Souvenir atroce pourtant, il esquisse un sourire.

Philippe n'est qu'un esprit maléfique, pas un prince des Enfers.

Dean va lui botter deux fois le cul et encore plus profond.

—«Vous n'en avez pas apporté une autre pour Cas?», demande-t-il.

—«Avez-vous réellement laissé votre ami sans protection?», répond-elle avec malice. «Prenez bien soin des talismans que je vous ai donné, ils l'aideront. S'il fréquente l'église de son quartier, demandez au prêtre de le bénir. Si Castiel porte des bijoux, trempez-les aussi dans l'eau bénite et récitez une prière à saint Michel pour conjurer les démons.»

Il acquiesce, les mains dans ses sous-vêtements sales qu'il roule en boule dans un coin de son sac. Sam et lui vont devoir jouer serrés, leurs allées-retours au bénitier à l'entrée de Saint Paul Roman Catholic Church ne sont pas passés inaperçus avant leur départ pour La Nouvelle-Orléans.

Destiny se frotte une nouvelle fois les yeux de son poing serré, le teint pâle et l'air un peu maladif. Elle tient toujours la main de Joshua mais ses doigts être agités d'un tremblement nerveux et spasmodiques. Dean se relève, va chercher d'autres barres chocolatées dans le sac de voyage de Sam et les donne à la jeune femme. Destiny le remercie d'un pâle sourire. Le bruit de l'emballage qu'elle déchire est presque assourdissant dans le silence de la chambre.

—«C'est aussi dégoûtant que la première fois…», marmonne-t-elle.

—«Vous aviez suggéré d'amener le petit-déjeuner.»

—«La moindre odeur de nourriture me donne la nausée.»

—«… Les pancakes aux pralines du New Bourbon Hotel est un de meilleurs trucs que j'ai jamais mangé de ma vie mais je ne vous propose pas d'appeler le room-service…»

La jeune femme lui jette un regard noir et il ricane.

Dean retourne s'asseoir à côté de son frère et lit par-dessus son épaule.

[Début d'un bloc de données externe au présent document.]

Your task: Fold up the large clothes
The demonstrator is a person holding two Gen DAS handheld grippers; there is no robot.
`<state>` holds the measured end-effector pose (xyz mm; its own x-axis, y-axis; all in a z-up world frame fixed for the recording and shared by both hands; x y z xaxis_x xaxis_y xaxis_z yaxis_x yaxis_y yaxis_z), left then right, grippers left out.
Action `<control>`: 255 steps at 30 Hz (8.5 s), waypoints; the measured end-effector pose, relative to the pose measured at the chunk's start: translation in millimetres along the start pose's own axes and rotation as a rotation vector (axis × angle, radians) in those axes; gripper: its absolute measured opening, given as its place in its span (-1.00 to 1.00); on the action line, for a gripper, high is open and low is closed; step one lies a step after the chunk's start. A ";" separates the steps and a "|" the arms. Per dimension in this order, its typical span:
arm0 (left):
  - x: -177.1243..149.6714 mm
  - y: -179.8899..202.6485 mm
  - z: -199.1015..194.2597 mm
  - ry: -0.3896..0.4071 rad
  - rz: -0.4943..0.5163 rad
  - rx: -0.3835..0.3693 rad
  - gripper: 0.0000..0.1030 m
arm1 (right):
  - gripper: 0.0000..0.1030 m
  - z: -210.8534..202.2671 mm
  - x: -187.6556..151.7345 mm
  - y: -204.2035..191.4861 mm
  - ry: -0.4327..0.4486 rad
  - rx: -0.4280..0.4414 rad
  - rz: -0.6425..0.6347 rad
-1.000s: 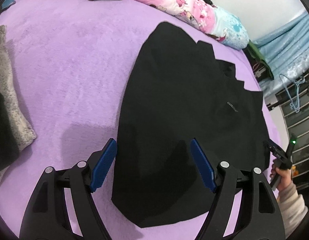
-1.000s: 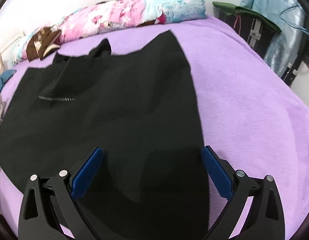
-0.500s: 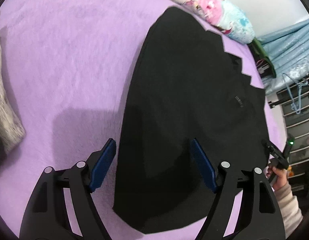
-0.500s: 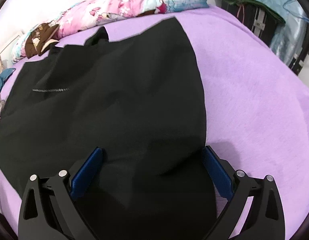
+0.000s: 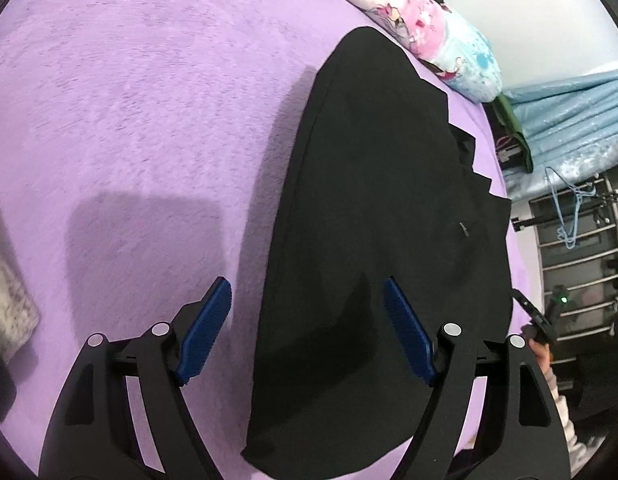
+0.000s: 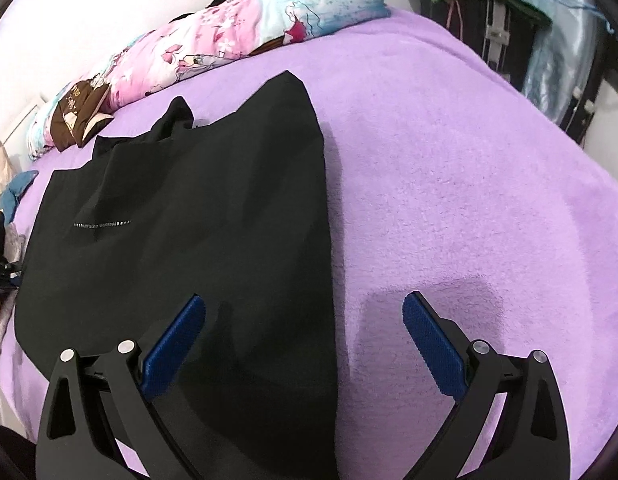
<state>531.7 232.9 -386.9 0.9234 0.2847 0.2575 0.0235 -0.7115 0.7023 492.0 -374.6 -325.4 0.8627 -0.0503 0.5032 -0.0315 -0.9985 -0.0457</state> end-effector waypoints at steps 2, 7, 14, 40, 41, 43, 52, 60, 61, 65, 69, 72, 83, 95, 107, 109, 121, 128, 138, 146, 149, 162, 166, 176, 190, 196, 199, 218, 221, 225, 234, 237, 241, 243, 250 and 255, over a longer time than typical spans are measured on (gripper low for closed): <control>0.2 -3.3 3.7 -0.024 0.001 -0.012 0.47 | 0.88 9.5 0.8 -1.6 -0.031 0.034 0.023; 3.0 -6.9 24.5 -0.067 -0.018 -0.058 0.54 | 0.88 31.2 4.1 1.6 -0.079 0.108 0.078; 11.5 -10.3 32.8 -0.071 -0.046 -0.140 0.60 | 0.90 56.8 13.8 3.9 -0.121 0.181 0.129; 17.2 10.7 70.8 -0.149 -0.014 -0.223 0.56 | 0.71 77.4 28.0 -31.3 -0.175 0.319 0.008; 17.6 9.6 71.2 -0.148 -0.021 -0.231 0.47 | 0.69 78.4 27.3 -33.5 -0.182 0.321 0.002; 18.6 8.3 71.6 -0.146 -0.041 -0.254 0.24 | 0.63 80.7 28.1 -36.6 -0.192 0.319 0.001; 18.9 7.3 68.1 -0.133 -0.063 -0.305 -0.11 | -0.13 76.5 24.3 -33.5 -0.176 0.361 0.077; 18.6 26.4 66.5 -0.132 -0.057 -0.356 -0.50 | -0.63 61.2 26.3 -38.9 -0.151 0.426 0.111; 18.9 27.4 65.9 -0.128 -0.069 -0.347 -0.51 | -0.66 56.8 27.2 -39.6 -0.144 0.431 0.109; 20.3 45.8 54.1 -0.111 -0.054 -0.398 -0.57 | -0.74 31.5 28.7 -44.5 -0.107 0.485 0.129; 16.2 63.7 39.4 -0.100 -0.053 -0.465 -0.61 | -0.79 0.0 26.7 -48.5 -0.069 0.552 0.161; 6.6 75.0 27.0 -0.088 -0.060 -0.507 -0.63 | -0.81 -25.6 23.3 -51.8 -0.045 0.584 0.168; -62.2 116.1 -29.1 -0.053 -0.035 -0.537 -0.66 | -0.82 -106.9 -14.6 -54.8 0.012 0.652 0.177; -176.2 153.6 -131.5 0.009 0.012 -0.515 -0.65 | -0.82 -204.2 -92.1 -71.0 0.017 0.754 0.114; -282.9 155.1 -246.1 0.075 0.013 -0.397 -0.64 | -0.83 -293.8 -143.2 -161.8 0.026 0.795 -0.106; -293.0 145.3 -272.7 0.105 0.007 -0.388 -0.64 | -0.82 -301.0 -141.3 -181.5 0.028 0.817 -0.134; -300.3 94.1 -451.7 0.324 0.008 -0.328 -0.64 | -0.83 -354.2 -79.6 -364.8 0.083 0.969 -0.382; -263.5 51.0 -541.2 0.429 -0.006 -0.262 -0.64 | -0.83 -361.0 -21.8 -503.1 0.071 1.048 -0.509; -198.3 -0.7 -664.1 0.569 -0.023 -0.180 -0.64 | -0.83 -360.5 60.3 -663.6 0.092 1.128 -0.580; -175.9 -48.7 -709.6 0.585 -0.062 -0.142 -0.64 | -0.83 -330.3 92.3 -741.3 0.065 1.145 -0.576; -169.8 -69.5 -717.7 0.595 -0.086 -0.133 -0.64 | -0.83 -318.6 95.0 -759.2 0.052 1.143 -0.578; -174.8 -130.8 -710.7 0.591 -0.167 -0.147 -0.64 | -0.83 -252.3 92.0 -802.8 -0.026 1.124 -0.547; -185.3 -166.3 -702.6 0.589 -0.230 -0.157 -0.64 | -0.83 -209.2 88.6 -808.1 -0.080 1.105 -0.489; -210.0 -247.5 -667.9 0.551 -0.380 -0.088 -0.59 | -0.82 -90.6 70.0 -803.3 -0.221 0.960 -0.380; -243.7 -310.4 -666.4 0.584 -0.430 -0.033 -0.34 | -0.53 -24.7 55.6 -814.5 -0.246 0.890 -0.305; -266.9 -331.9 -677.3 0.620 -0.474 -0.008 -0.16 | 0.10 0.3 49.2 -812.3 -0.263 0.786 -0.287; -277.7 -336.4 -689.4 0.645 -0.501 0.051 -0.16 | 0.42 4.9 46.8 -803.8 -0.271 0.752 -0.254; -339.0 -241.2 -670.3 0.787 -0.267 0.247 0.41 | 0.87 -99.5 -17.5 -729.6 0.068 0.644 -0.417; -356.6 -258.4 -665.1 0.837 -0.258 0.102 0.41 | 0.87 -84.2 -22.3 -711.4 0.028 0.688 -0.366; -371.9 -279.4 -653.4 0.856 -0.274 0.004 0.40 | 0.83 -66.2 -18.5 -692.3 -0.016 0.759 -0.295; -380.8 -299.7 -628.2 0.845 -0.253 -0.095 -0.51 | -0.15 -46.4 -30.6 -688.7 -0.070 0.794 -0.286; -379.1 -307.5 -619.9 0.836 -0.271 -0.163 -0.92 | -0.30 -42.3 -30.2 -687.8 -0.077 0.773 -0.279; -386.4 -307.4 -620.8 0.896 -0.273 -0.187 -0.94 | -0.41 -42.5 -30.1 -686.9 -0.063 0.751 -0.276; -393.1 -309.3 -619.1 0.929 -0.293 -0.215 -0.94 | -0.43 -42.4 -30.5 -686.7 -0.061 0.744 -0.275; -423.9 -326.7 -610.4 1.101 -0.390 -0.397 -0.95 | -0.54 -42.3 -29.9 -687.5 -0.063 0.717 -0.279; -435.6 -335.2 -603.2 1.147 -0.432 -0.440 -0.94 | -0.60 -38.0 -29.6 -685.9 -0.074 0.702 -0.274</control>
<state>-109.6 734.9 -334.1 0.0164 0.9751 0.2210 -0.0942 -0.2185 0.9713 468.9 310.8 -276.2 0.8259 0.2236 0.5175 0.4961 -0.7244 -0.4787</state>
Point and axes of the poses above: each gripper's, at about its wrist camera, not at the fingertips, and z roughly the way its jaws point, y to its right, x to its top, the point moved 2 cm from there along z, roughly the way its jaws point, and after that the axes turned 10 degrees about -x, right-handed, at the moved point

Il a encore des milliers de questions à poser mais elles peuvent attendre que Destiny retrouve quelques couleurs.

… Pas trop longtemps quand même.


Butler, Pennsylvanie, lundi 23 octobre


Il est huit heures trente du matin. La circulation est dense, les gens se rendent au travail après avoir conduit les enfants à l'école.

L'appartement de Jessica est à quelques kilomètres de Belmont Road, elle les parcourt pourtant en à peine cinq minutes.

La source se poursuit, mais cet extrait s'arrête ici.